I hate We Love Disney
Our resident DJ/journo wonders how the new Disney tribute album could be such a botched job
COMMENTARY
My problem with the new release We Love Disney is that it sounds way too much like Disney.
With a tribute album, you expect each artist to bring his or her own personality to the project.
You want to hear rock Disney. Rap Disney. Country Disney. Pop Disney.
That would be fun, right?
Instead, what we have is a compilation album with US uber-producer David Foster's fingerprints all over it.
He's super dull.
He built his reputation working with Earth Wind & Fire (After The Love Has Gone), Chicago (Hard To Say I'm Sorry) and Whitney Houston (I Have Nothing).
He did the St Elmo's Fire soundtrack and got a No. 1 hit with St Elmo's Fire (Man In Motion).
More recently, he has worked with the likes of Josh Groban, Michael Buble and Andrea Bocelli.
Foster isn't a musician, he's a salesman, and he belongs in the same camp with Simon Cowell - a powerful fella with bad taste who spews forth mediocre marshmallow music for the undiscerning masses.
The first problem with We Love Disney is the mix of artists.
Foster could have got anyone he wanted but he confined his search to the middle of the road.
The centre of the middle.
Ne-Yo and Jason Derulo.
Jessie J and Ariana Grande.
Tori Kelly, Kacey Musgraves, Brenna Whitaker.
All in the same basic bandwidth, not a single sharp edge among them.
The only rock band is Fall Out Boy, the rock band your grandma likes.
For country, there's Rascal Flatts, the Fall Out Boy of country.
Gwen Stefani does The Rainbow Connection from The Muppet Movie but don't worry, Foster has sandpapered all the kick-ass off of her.
Aside from the choice of artists, the choice of songs is also lame.
For a start, The Rainbow Connection?
Does anyone really think of the Muppets as a Disney thing?
There's also another Muppets tune, It's Not Easy Being Green.
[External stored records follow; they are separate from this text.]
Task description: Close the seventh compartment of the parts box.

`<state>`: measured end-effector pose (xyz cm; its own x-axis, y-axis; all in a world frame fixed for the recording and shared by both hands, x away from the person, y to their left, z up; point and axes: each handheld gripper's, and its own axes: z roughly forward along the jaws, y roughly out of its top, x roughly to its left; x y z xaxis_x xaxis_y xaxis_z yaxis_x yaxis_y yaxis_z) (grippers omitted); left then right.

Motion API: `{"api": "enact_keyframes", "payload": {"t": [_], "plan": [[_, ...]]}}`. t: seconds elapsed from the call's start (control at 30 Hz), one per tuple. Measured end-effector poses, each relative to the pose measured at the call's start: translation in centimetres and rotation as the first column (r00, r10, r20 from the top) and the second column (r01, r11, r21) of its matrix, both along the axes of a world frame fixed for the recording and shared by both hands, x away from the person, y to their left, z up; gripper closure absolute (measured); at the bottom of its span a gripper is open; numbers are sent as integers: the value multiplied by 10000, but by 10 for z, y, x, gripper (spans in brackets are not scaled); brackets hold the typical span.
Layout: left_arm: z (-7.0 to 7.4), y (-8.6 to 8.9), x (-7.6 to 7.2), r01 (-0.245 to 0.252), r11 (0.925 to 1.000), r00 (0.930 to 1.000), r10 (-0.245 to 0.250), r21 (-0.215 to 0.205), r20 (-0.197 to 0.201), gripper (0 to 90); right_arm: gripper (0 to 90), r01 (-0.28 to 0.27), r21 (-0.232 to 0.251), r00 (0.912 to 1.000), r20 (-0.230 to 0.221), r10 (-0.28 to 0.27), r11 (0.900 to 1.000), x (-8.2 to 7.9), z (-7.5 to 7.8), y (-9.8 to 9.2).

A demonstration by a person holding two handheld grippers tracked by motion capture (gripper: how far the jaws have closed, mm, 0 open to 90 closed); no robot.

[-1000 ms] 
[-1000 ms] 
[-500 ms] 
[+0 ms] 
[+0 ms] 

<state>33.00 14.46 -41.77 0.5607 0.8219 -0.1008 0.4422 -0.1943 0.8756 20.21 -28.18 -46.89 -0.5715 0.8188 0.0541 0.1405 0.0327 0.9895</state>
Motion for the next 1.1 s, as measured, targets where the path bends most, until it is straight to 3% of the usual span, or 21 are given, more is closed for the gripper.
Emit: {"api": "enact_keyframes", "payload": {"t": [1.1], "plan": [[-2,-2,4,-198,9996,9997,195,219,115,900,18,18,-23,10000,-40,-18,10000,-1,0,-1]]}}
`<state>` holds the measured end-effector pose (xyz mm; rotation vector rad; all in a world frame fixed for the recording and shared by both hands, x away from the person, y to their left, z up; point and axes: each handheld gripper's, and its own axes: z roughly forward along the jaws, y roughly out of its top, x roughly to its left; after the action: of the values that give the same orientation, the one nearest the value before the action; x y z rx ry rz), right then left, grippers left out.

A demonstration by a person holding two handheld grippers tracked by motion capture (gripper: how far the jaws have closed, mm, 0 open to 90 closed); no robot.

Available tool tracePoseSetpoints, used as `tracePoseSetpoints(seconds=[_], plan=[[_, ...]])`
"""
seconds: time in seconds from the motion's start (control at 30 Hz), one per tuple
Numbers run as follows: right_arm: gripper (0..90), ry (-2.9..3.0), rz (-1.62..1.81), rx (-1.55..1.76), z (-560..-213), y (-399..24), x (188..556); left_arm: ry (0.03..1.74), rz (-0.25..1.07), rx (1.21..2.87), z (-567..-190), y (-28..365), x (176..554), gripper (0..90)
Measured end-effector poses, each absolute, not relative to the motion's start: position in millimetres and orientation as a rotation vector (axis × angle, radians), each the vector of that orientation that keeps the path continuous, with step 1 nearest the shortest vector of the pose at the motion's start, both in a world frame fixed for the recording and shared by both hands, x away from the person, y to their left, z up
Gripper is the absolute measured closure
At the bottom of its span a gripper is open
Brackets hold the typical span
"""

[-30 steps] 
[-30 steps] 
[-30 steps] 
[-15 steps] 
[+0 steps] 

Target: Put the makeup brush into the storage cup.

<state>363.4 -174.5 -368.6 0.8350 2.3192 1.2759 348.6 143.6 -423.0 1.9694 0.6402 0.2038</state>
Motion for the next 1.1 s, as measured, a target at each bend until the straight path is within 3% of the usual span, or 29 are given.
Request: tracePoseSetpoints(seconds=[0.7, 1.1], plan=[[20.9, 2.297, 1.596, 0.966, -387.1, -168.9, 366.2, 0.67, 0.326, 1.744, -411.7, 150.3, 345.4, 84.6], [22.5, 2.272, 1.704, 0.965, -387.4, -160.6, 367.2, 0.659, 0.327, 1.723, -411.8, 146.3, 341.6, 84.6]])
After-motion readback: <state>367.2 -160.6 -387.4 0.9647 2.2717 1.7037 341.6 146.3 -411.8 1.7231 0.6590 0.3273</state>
Sorry, but those songs are from the 70s and Disney didn't buy the Muppets until 2004!
Rascal Flatts team up with Lucy Hale to do Let It Go from Frozen, a tune that hasn't been overexposed AT ALL.
Grande, arguably the biggest star on the album, does Zero To Hero from Hercules - the one Disney movie absolutely no one cares about.
Then, of course, there's Colors Of The Wind and A Whole New World because... YAWN.
Decades of great music to choose from, a galaxy of music stars to choose from, and this is the best they could come up with.
Cover your iconic ears, Mickey.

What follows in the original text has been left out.